WORK INSTRUCTIONS: Below is a listing; repeat exactly the lines from the one containing "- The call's" to the one containing "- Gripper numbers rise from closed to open", both included.

========

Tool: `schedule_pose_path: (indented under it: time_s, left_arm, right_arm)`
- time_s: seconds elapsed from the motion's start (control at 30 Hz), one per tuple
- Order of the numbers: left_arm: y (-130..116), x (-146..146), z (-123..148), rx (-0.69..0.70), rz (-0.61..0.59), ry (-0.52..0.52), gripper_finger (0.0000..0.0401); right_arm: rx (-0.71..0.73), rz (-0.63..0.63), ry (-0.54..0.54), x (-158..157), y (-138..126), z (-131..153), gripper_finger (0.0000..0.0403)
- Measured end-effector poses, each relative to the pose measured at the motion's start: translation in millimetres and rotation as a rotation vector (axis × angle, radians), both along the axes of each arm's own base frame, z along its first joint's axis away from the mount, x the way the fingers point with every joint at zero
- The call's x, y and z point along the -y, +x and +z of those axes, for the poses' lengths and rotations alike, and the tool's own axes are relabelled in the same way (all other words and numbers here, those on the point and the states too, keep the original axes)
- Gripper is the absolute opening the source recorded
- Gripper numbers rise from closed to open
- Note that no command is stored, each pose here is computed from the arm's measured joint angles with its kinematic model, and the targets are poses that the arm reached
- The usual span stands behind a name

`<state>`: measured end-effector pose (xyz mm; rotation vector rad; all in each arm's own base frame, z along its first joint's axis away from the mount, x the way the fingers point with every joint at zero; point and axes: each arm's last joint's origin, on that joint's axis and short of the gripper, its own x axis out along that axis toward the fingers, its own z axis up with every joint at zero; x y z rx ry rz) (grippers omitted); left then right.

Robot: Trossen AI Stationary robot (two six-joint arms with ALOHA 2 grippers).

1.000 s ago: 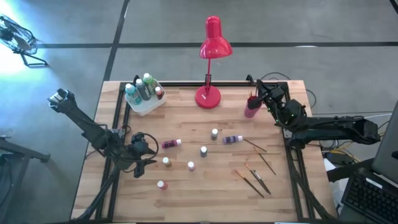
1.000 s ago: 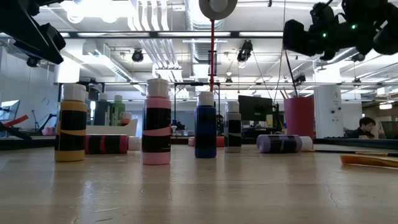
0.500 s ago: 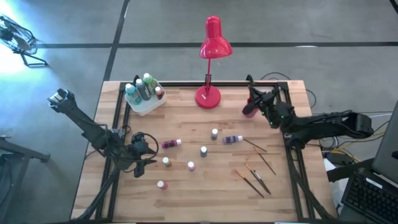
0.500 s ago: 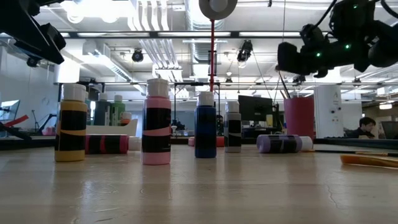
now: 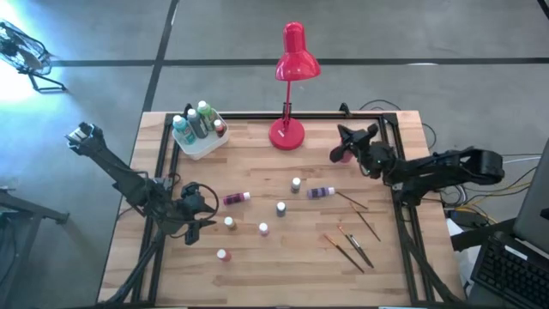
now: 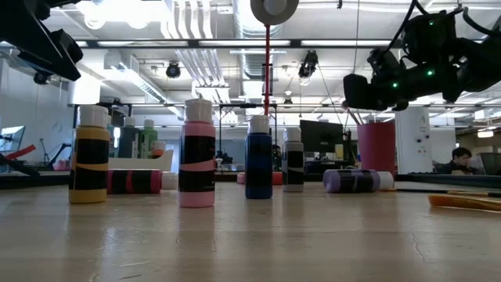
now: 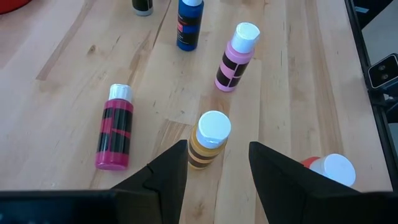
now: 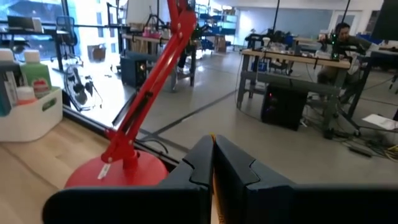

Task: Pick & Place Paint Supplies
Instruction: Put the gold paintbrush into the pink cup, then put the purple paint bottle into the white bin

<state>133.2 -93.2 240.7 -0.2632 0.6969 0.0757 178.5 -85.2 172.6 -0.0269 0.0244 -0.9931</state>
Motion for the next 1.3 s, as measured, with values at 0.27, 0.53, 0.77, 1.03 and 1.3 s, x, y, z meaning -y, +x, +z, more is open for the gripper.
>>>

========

WRITTEN SOLUTION:
- The call's x, y and z point along the -y, +x and +z of those axes, for the poses' lengths and rotations alike, and the tool's own axes are relabelled in the same way (all other words and numbers here, those on the point and the states too, keep the original axes)
- Gripper is the absolute opening the source recorded
- Gripper numbers rise from closed to open

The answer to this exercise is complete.